La metáfora ambiental para el problema taurino
CARLOS ALBERTO SAUCEDO MEDRANO
Nunca fui escéptico en mis clases de ecología. El profesor Valle (no le gustaban las corridas de toros, pero respetaba mucho a quienes sí) advertía que era inminente el incremento de la temperatura del planeta. Cada clase nos exponía los componentes que hacían subir los grados de temperatura: gases de efecto invernadero, la destrucción de la capa de ozono, la deforestación masiva de bosques y selvas, entre muchos más. Recuerdo que eran los 90 minutos más desmotivantes que en una mañana puede tener un joven bachiller.
Desde la semana pasada nos azota una ola de calor intensa. Y las palabras de Valle retumban en los que éramos sus alumnos. El eco es tanto que había que darle un cauce más productivo a la catástrofe del pensamiento. Ahí surge este escrito, el cual, por desgracia, nos traslada a otra crisis más pequeña en comparación con la ambiental, pero de desánimo similar para aquellos a quienes el máster respeta.
¿Que la tala de árboles incrementa el clima de las ciudades? Es cierto. Pues si no dejamos echar raíces a las frondosas estructuras que median el clima, vamos a un abismo. Algo similar pasa con los novilleros: hay que sembrarlos en tierra fértil, regarlos con la sabiduría de la técnica eficaz y –si de verdad radica en ellos la savia del querer ser– ofrecerles oportunidades de que lleguen a lo más alto. Lo anterior con la consigna de que una vez en el sitio van a tirar del carro, como se conoce de manera popular.
Con la cancelación de dos importantes ciclos de novilladas en Guadalajara y León –cortijos Los Fernández y Campo Alegre, respectivamente– se incrementa la crisis del escalafón menor, el cual sigue sin poder encontrar el sano equilibrio económico que lo pueda hacer avanzar. La respuesta en taquilla fue tan pírrica que los organizadores decidieron declinar los demás festejos bajo el argumento de la poca venta de entradas. No recuerdo en mi corta vida de aficionado que un ciclo de festejos menores se viniera abajo por falta de público. Esto es un hasta aquí de los empresarios.
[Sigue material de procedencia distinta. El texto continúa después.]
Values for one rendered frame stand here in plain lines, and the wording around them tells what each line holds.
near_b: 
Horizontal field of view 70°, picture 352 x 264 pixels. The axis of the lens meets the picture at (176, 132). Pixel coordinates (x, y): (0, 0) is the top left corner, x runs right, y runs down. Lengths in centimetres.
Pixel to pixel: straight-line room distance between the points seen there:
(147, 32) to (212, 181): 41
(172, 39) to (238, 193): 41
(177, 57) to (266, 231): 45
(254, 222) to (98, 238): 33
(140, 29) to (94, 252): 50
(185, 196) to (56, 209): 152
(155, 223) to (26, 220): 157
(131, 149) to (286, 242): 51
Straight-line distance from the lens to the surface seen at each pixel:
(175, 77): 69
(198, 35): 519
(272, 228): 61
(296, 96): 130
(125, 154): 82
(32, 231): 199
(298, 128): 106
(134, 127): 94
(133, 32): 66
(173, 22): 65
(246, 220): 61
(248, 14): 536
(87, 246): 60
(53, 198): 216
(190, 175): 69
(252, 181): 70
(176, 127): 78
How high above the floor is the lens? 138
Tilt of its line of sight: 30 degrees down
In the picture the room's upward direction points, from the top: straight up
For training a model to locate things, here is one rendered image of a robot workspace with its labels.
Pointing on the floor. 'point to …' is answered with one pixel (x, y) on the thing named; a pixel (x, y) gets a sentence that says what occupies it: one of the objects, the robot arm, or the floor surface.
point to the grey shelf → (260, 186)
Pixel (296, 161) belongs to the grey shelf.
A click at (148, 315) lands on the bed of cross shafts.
¿Qué sigue después de sufrir los estragos de la problemática ambiental y taurina?: La retroalimentación y el temible consenso. ¿Por qué es temible? Porque es claro que alguna de las partes va a tener que ceder en algo: precios, honorarios o ingresos. Las reminiscencias de Estocolmo, Montreal, Kioto y París, con sus afables acuerdos para cuidar al planeta; pueden llegar en Apizaco, Aguascalientes, Mérida o cualquier ciudad que decidan los estamentos taurinos. No hay imposibles.
En este calor, al igual que en el tiempo difícil del toreo; nos seguirá refrescando el vientecillo tímido de un mejor futuro, o del paliativo moderno del ya pasará.